La magnitud del salto es difícil de dimensionar sin caer en especulación. Lo verificable hoy es que Starlink ya opera miles de satélites y que el objetivo histórico declarado para su constelación ha sido crecer hasta decenas de miles, con cifras y estado de despliegue reportados por seguimiento independiente, como recopila Space.com en su ficha de Starlink.
Los problemas duros: reparación, obsolescencia y el riesgo orbital
El mismo planteamiento abre desafíos que no tienen equivalente en centros de datos terrestres:
- Mantenimiento casi imposible: un satélite con hardware obsoleto no se “actualiza” como un servidor en tierra; se reemplaza, con costos de fabricación, lanzamiento y gestión orbital.
- Exposición al ambiente espacial: radiación, tormentas solares y micrometeoroides elevan el riesgo de fallas irrecuperables.
- Basura espacial y colisiones: más objetos en LEO implican más maniobras de evasión y más dependencia de seguimiento y coordinación entre operadores.

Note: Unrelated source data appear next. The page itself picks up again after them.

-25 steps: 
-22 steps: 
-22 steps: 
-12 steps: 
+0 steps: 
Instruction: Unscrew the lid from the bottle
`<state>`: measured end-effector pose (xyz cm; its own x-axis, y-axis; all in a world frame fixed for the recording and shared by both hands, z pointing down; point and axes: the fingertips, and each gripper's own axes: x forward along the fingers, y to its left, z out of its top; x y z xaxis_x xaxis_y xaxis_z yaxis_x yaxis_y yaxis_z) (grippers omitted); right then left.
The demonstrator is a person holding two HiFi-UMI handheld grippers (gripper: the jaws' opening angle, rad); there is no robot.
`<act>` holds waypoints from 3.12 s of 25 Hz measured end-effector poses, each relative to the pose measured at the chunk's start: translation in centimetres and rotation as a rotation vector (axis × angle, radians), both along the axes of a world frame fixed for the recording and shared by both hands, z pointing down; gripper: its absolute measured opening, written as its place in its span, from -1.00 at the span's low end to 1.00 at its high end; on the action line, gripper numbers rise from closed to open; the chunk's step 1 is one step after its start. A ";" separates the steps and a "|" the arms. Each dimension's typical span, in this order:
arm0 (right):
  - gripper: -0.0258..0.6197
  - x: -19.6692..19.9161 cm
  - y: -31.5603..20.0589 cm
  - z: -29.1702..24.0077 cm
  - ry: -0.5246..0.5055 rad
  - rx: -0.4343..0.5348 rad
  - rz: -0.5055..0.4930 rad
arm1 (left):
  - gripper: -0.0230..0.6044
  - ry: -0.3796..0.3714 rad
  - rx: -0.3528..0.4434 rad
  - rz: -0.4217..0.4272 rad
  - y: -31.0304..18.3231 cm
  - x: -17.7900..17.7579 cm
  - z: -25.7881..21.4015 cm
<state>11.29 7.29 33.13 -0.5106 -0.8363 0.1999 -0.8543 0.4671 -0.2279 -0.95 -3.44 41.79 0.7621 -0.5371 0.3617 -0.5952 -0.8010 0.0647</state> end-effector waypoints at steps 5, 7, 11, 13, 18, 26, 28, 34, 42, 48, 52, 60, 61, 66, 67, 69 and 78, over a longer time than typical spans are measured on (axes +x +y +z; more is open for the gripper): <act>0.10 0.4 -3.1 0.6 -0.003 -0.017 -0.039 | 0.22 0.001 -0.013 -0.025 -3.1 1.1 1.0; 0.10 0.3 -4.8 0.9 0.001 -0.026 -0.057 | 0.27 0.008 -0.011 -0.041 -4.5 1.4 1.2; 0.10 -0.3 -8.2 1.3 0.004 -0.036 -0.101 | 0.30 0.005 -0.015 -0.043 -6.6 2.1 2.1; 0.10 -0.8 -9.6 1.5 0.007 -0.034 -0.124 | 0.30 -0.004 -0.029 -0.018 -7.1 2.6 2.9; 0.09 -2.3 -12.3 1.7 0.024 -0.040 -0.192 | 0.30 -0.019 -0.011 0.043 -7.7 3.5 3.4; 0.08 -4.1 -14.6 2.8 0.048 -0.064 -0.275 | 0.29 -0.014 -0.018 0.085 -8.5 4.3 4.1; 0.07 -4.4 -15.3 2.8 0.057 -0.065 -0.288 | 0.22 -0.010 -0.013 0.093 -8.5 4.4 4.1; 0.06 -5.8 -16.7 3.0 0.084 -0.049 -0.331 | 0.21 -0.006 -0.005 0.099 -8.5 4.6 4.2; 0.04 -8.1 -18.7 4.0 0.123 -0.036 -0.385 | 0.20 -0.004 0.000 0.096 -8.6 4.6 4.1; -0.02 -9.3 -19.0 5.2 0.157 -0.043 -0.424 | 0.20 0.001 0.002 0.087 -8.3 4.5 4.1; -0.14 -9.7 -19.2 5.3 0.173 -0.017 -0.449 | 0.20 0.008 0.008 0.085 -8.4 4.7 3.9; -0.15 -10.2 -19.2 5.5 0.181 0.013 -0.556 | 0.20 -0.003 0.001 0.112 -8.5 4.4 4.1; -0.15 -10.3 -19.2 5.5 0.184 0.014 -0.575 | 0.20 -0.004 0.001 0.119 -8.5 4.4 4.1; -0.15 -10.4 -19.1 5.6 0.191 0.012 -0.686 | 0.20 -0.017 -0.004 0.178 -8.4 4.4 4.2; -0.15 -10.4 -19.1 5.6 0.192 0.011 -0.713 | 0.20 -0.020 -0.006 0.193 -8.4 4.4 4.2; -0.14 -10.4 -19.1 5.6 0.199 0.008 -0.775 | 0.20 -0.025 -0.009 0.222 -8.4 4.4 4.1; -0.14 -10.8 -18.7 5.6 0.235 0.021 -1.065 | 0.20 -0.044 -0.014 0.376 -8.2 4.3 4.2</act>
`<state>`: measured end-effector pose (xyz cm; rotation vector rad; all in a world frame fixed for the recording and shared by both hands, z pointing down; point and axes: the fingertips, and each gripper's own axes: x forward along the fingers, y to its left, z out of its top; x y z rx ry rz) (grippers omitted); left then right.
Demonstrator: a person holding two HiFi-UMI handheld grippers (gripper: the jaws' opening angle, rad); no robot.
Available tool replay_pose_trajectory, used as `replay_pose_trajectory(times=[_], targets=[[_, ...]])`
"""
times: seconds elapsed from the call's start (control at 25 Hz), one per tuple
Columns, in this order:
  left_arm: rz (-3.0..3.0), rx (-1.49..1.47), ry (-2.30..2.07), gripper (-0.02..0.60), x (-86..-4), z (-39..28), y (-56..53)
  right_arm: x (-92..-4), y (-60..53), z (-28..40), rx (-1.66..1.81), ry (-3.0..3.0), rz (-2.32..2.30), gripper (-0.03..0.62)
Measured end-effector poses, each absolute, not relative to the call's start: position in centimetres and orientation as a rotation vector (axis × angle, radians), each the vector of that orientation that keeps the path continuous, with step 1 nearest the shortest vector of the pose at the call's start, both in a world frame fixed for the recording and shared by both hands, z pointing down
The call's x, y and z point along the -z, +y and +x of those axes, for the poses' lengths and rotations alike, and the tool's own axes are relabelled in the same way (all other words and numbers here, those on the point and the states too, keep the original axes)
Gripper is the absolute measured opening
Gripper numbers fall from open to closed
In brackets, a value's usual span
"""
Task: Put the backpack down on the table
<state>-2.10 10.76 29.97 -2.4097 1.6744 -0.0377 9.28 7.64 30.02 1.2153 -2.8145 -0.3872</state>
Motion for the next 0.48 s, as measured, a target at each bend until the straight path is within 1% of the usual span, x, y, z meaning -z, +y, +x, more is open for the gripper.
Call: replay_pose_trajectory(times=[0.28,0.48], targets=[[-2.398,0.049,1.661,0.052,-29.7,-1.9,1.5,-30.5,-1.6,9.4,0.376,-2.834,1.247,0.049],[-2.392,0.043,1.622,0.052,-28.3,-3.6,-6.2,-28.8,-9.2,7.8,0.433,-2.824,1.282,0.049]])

Este último punto ya no es teórico. La literatura científica sobre megaconstelaciones advierte que el crecimiento masivo de satélites puede elevar el riesgo de colisiones y aumentar los impactos asociados a reentradas, como plantea un estudio en Scientific Reports sobre riesgos de megaconstelaciones en LEO, citado de forma recurrente en el debate internacional.
Qué significa para Chile: conectividad crítica y un nuevo frente tecnológico
En Chile, Starlink ya es parte del mapa de conectividad en zonas remotas, un punto sensible para operaciones mineras, energía e infraestructura donde la continuidad de comunicaciones es crítica. A esto se suma el frente móvil: la tecnología Direct to Cell se instaló en la conversación local por su potencial para mensajería y cobertura básica fuera de alcance terrestre, con antecedentes y limitaciones explicadas en qué es Direct to Cell y cuáles son sus restricciones.
También existe un componente práctico: compatibilidad de equipos y promesas de cobertura. En esa línea, el detalle sobre dispositivos y despliegue local ha sido abordado en los celulares que pueden conectarse a esta tecnología en Chile.
A nivel de usuario y operación, la experiencia con Starlink no es homogénea y depende de planes, congestión y políticas comerciales, con cambios recientes que han impactado la continuidad del servicio según ajustes en suscripciones y efectos en conectividad.
La carrera por el “nuevo espacio” y el riesgo de saturación LEO
La solicitud de “hasta un millón” se instala en un escenario competitivo donde otras constelaciones también buscan escalar: Project Kuiper (Amazon), actores estatales y privados en Asia, y proyectos europeos como IRIS². En ese tablero, el punto más sensible es el mismo: la saturación de órbita baja, la coordinación de maniobras y la presión regulatoria para que el crecimiento no empuje el sistema hacia un riesgo operacional permanente.